The reality was that for at least the first year, while he slept on a table, “it was a construction zone.” Working on the house at night and on weekends, using recycled materials, especially well-worn wood, he began transforming the compact interior—now a studio, kitchen, den, and two bedrooms with deck and garden in the back—into a blend of art, rehab architecture, and hand-built craft.
By the time he was fully settled in three years later, both Gates’s career and the neighborhood had changed in ways he couldn’t have anticipated: while one soared, the other tanked.
For a Renaissance man on a mission, Gates is a disarmingly low-key presence. Equipped with an eclectic academic background (one of his two master’s degrees combines urban planning, ceramics, and religion) and some solid arts administration experience, he arrived at the University of Chicago at the perfect moment—just as the venerable, theory-bound institution began a push to establish itself as a vigorous practicing arts school. The most visible evidence of this effort is the towering $114 million Reva Riva and David Logan Center for Creative and Performing Arts, under construction on the Midway and slated to open in 2012.

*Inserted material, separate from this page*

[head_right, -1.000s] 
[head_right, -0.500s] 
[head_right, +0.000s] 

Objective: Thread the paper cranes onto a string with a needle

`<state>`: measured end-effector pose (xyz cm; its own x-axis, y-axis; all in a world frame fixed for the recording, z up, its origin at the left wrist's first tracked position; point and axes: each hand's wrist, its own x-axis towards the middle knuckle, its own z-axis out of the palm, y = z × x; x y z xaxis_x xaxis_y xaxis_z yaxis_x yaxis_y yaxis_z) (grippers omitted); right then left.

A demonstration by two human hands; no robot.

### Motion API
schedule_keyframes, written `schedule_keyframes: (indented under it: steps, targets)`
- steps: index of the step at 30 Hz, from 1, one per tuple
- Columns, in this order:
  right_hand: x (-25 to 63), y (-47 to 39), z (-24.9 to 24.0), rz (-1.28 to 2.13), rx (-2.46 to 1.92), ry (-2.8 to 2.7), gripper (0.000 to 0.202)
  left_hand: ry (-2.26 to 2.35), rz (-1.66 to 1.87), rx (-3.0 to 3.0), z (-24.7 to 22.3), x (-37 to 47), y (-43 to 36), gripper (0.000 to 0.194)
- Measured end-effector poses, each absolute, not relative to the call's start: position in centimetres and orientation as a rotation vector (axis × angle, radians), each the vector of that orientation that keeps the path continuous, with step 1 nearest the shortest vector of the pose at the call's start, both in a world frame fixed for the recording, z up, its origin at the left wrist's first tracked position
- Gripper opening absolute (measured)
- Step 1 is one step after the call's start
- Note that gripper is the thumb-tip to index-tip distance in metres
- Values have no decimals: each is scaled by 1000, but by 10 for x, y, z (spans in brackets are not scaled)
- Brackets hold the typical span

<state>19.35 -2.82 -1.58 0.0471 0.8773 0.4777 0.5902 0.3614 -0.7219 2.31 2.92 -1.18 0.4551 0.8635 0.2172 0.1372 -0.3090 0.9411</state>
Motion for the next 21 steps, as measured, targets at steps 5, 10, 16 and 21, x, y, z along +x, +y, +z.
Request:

Hired in 2007 as coordinator of arts programming for the Humanities Division, by 2009 Gates was artist in residence in the Department of Visual Art and had been bumped up to the provost’s office as director of arts program development for the entire campus. (Gates’s responsibilities at the U. of C. are growing still; come September he’ll be director of arts and public life.) At the same time, his artwork—which is grounded in the aesthetic reuse of humble materials—had expanded from ceramics to more explicitly social and political installations and performances that were turning him into an art-world rising star. He had solo shows in the works at venues including the Museum of Contemporary Art and the Milwaukee Art Museum, and a prized invitation to participate in the 2010 Whitney Biennial, put together that year by former MCA curator Francesco Bonami.
Chicago art dealer Kavi Gupta, with a gallery in Berlin and an international clientele, began representing Gates’s rapidly appreciating work. A selection of Gates’s pieces—including massive, expressionistic sculptures of shoe-shine thrones and a series of works incorporating fire hoses, sometimes rolled and framed (In the Event of Race Riots 2011)—is on display at Gupta’s Chicago gallery, where a solo show is running through July 2.
These days, a Kohler sink modified by Gates goes for $18,000; a painted urn embellished with a brief poem is priced at $15,000. Gupta sold just about all of Gates’s work displayed at the recent Next show (held in conjunction with Art Chicago) and much of the work at the gallery show, mostly at prices ranging from $20,000 to more than $50,000.
It’s been a meteoric rise. The youngest and only son in a religious family of nine children, Gates grew up in East Garfield Park, helping in his father’s roofing business and singing in the choir (which he began leading at age 14) at the Baptist church the family attended. After graduating from Lane Tech, he went to Iowa State University as an urban planning major and took a course in ceramics from Ingrid Lilligren that got him hooked on clay—and made him think he could be an artist. He studied religion in South Africa, sojourned in Japan, and earned the first of his two masters degrees. In 2000 he was hired as an arts planner for the CTA, then led by Valerie Jarrett. From there, he went to Little Black Pearl Art and Design Center as director of education and outreach, returning to Iowa State for the second master’s before joining the U. of C.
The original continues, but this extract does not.